They're Not Coming Back
Posted on January 12, 2022 8:00 AM by Mark Snowden
Hearing of the Omicron variant of Covid-19 was to me like the second plane hitting the World Trade Center on 9/11. My thinking is now, “They’re not going to stop. Virus mutations ride on our worldwide transportation systems.”
Associational leaders are being told by church coaches: “Help pastors know that their absentee members are not coming back.” The faithful 80% have largely returned. Broadcasting via social media is once-again a priority. Should pastors view Omicron as something to get through for a season and then everything will re-set to pre-Easter 2020? What happened with Covid? With Variant D?

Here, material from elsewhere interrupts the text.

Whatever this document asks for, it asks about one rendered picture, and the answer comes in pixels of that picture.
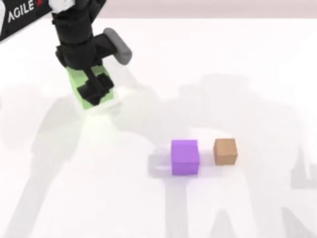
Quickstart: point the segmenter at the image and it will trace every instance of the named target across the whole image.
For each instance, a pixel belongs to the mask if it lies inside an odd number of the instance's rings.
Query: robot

Losses for churches have borne a different price. As I travel in CABA, I have seen a dozen pastors and their families suffer through the symptoms. John Holbrook, Blanchester Community Church, died from Covid. Others have gotten seriously ill, requiring hospitalization. Pastors have interrupted their plans to manage the Covid-bearing exceptions. One church had the pastor, assoc. pastor, and 14 families get rather mild Covid symptoms at the same time.
Pastors tell me they learned several key lessons:
1. Never shut the doors of the church, but do pulpit-supply. Embrace social media broadcasting. Invest in online communication.
2. Encourage new leaders to step up, often getting on-the-job-training. Laud obedience rather than perfection.
3. Cut back on ministries to the essentials. This could add new focus to priorities! Review everything and ask if it is accelerating, booming, declining, or tanking.
4. Rework your church budget. Pay your bills, anticipating 20% inflation annually. This means tracking expenses and projecting what you’ll need.
5. Plan ahead personally. Make arrangements for your family with contributions to retirement accounts. Guidestone’s Mission Dignity has increased by approximately 25% their monthly payments to widows to $42,000/year.
The Omicron virus – and other viruses that will come—may slip into your church and your family, but by the grace of God, we have today to tell the Gospel to the lost and care for the suffering in a way that brings glory to God.
-- Mark Snowden serves as AMS for the Cincinnati Area Baptist Association
A Biospace.com article last October 19 contrasted Covid with the Spanish Flu, which lasted 24 months 1918-19. The Spanish flu killed 675,000 Americans when the U.S. population was one-third of what it is in 2022. Today, the U.S. death toll has topped 750,000.